There are a vast number of different reporting metrics available to the modern contact center to help gauge performance; some more valuable than others. Jonty Pearce of Call Centre Helper online magazine recently conducted a three-month study to determine what contact center professionals considered to be the most important metrics in their customer service operations.
To read the original article upon which this blog post is based, click on the following link (highly recommended!): The top 10 most important contact centre metrics.
Results of the study were as follows:
- Quality Scores: a subjective rating that measures the overall caller experience and how effectively the agent was able to deal with the problem.
- First Call Resolution: how many calls it took for a customer to get an issue resolved.
- Customer Satisfaction: the percentage of customers that are happy with the service received, generally measured through post-call surveys.
- Service Level: the percentage of calls answered within a certain number of seconds (I.e. 80% of calls answered within 20 seconds).
- Average Handle Time: the average length of a call from start to finish, including wrap-up and after-call work.
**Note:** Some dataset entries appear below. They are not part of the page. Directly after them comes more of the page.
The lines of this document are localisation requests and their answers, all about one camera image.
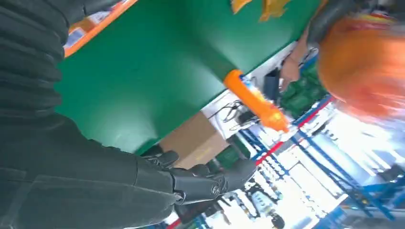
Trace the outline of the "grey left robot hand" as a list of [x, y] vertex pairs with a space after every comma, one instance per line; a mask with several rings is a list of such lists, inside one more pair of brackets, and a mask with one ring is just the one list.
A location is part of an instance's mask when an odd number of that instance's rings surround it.
[[405, 41], [403, 0], [329, 0], [309, 24], [311, 47]]

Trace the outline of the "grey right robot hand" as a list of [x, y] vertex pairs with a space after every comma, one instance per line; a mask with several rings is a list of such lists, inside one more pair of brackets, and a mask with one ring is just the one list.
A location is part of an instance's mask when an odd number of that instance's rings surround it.
[[3, 229], [125, 229], [160, 223], [176, 205], [214, 200], [256, 171], [239, 160], [224, 172], [161, 168], [86, 139], [72, 120], [0, 120]]

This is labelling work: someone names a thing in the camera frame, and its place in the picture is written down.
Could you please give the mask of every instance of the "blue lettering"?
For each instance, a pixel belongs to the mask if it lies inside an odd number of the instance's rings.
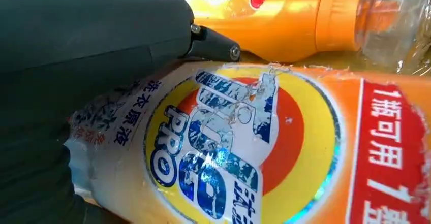
[[[216,111],[233,115],[237,102],[254,108],[256,114],[253,118],[253,133],[269,143],[273,97],[276,88],[274,75],[264,74],[258,86],[255,87],[242,85],[206,71],[198,73],[196,81],[230,98],[227,100],[209,90],[201,90],[199,100]]]
[[[186,130],[189,116],[178,108],[168,106],[165,115],[168,122],[162,122],[156,136],[155,150],[150,158],[150,170],[155,180],[164,187],[174,185],[177,178],[175,156],[182,148],[183,134]]]
[[[220,172],[194,154],[185,155],[179,164],[179,186],[191,201],[197,191],[201,209],[214,219],[222,218],[226,207],[226,186]]]

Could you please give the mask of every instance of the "detergent bottle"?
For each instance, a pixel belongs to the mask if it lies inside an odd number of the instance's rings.
[[[80,194],[138,224],[429,223],[430,78],[221,62],[165,72],[71,117]]]
[[[404,59],[429,0],[186,0],[196,23],[277,62],[319,51],[357,51],[379,62]]]

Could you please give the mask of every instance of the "peeling label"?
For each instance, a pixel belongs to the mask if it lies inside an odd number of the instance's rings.
[[[333,182],[342,129],[329,95],[300,74],[249,70],[255,75],[198,71],[162,99],[147,124],[147,173],[184,221],[296,220]],[[322,144],[312,146],[315,139]],[[316,150],[325,152],[315,164],[298,163]],[[285,198],[294,193],[296,202]]]

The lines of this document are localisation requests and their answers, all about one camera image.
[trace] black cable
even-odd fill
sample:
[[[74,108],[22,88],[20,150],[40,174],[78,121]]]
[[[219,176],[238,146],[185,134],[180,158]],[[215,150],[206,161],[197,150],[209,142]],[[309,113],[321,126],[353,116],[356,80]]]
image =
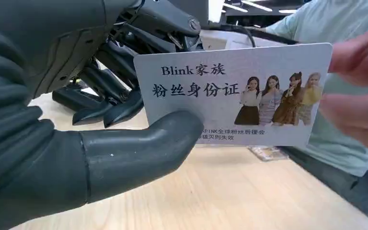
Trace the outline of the black cable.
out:
[[[250,39],[252,43],[252,47],[256,47],[256,43],[254,42],[253,36],[250,33],[250,31],[241,25],[221,24],[220,27],[213,28],[212,30],[229,31],[229,32],[237,32],[240,34],[245,34]]]
[[[283,43],[283,44],[287,44],[287,45],[295,45],[298,44],[299,42],[291,40],[291,39],[287,39],[284,37],[280,37],[277,36],[275,34],[270,34],[267,33],[265,31],[261,31],[261,30],[254,30],[254,29],[247,29],[241,25],[232,25],[232,24],[221,24],[219,27],[217,28],[211,28],[211,30],[218,30],[218,31],[229,31],[229,32],[237,32],[240,34],[245,34],[249,37],[252,46],[256,47],[256,44],[254,42],[253,37],[259,37],[265,40],[269,40],[269,41],[274,41],[274,42],[278,42],[278,43]]]

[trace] white card
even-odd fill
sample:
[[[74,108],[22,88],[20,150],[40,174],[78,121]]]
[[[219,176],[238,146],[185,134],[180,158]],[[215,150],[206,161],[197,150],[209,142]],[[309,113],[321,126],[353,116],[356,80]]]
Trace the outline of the white card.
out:
[[[197,144],[304,146],[331,55],[323,43],[140,55],[134,62],[150,124],[189,110],[205,126]]]

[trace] light blue shirt
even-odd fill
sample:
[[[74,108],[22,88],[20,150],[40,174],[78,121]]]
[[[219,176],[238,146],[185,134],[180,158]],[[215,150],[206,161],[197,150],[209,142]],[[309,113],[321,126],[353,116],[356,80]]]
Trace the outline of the light blue shirt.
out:
[[[266,31],[302,43],[346,41],[368,31],[368,0],[313,0]],[[323,92],[357,95],[368,93],[368,88],[353,86],[337,74],[328,74]],[[320,113],[316,115],[308,146],[300,150],[356,176],[363,176],[368,170],[368,148],[342,134]]]

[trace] robotic hand
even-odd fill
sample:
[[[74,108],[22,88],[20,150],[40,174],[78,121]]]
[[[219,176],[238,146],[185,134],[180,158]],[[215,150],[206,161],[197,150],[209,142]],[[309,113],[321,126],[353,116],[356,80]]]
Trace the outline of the robotic hand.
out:
[[[0,0],[0,229],[177,169],[203,130],[189,112],[168,114],[144,130],[61,132],[27,105],[79,76],[98,86],[104,110],[112,100],[140,108],[131,56],[117,44],[139,54],[189,51],[199,47],[199,31],[194,17],[167,0]],[[118,91],[92,57],[133,90]],[[123,117],[124,109],[118,113]]]

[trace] woman in striped dress
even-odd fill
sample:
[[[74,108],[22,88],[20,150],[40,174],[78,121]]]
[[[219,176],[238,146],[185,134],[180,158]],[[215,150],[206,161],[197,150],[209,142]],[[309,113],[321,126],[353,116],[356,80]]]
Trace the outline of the woman in striped dress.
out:
[[[278,77],[272,75],[267,79],[266,87],[261,92],[262,99],[259,105],[259,125],[264,126],[270,124],[273,119],[276,108],[281,103],[283,91],[280,90]]]

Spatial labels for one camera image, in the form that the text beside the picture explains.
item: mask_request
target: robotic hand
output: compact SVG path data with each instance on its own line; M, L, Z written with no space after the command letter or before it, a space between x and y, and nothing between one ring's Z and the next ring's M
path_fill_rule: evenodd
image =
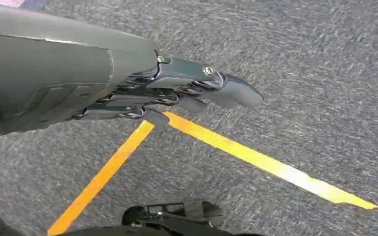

- Right Party Connects (outbound): how often the call reached the correct person, as opposed to answering machines, no answers, etc.
- Net Promoter: the number of people who would recommend the company’s product/service to others.
- Forecast Accuracy: how well contact center predictions lined up with actual results.
- Revenue Per Call: a quantification of how much income is generated per call. More useful for telemarketing/sales calls.
- Utilization: total percentage of time an agent is available to take calls, including ready time, talk time and wrap-up time.
Looking at the overall results, there appears to be a shift towards quality of service rather than basic efficiency. In the past, Average Handle Time was typically the most common judgment of call center effectiveness, but it now only clocks in at #5 overall. Other historically popular efficiency measurements such as Abandon Rate and Average Speed of Answer did not even make this top ten list at all, while Quality Scores, First Call Resolution and Customer Satisfaction topped the charts.
This shift from general efficiency to quality makes complete sense, as there is growing evidence to suggest that customers are becoming less and less tolerant of poor service, and are more and more willing to publicly complain about a bad experience. In this vein, the Net Promoter metric is a particularly interesting statistic for companies to measure, especially in this age of social media where a single person can have a wide-reaching impact on a company’s reputation.
Overall, the results of this study indicate that, more and more, contact centers are being thought of as the promotional mouthpiece of the business. Organizations are recognizing that good customer service can be a powerful tool to build a company’s reputation and drive more sales. It’s all about keeping customers happy.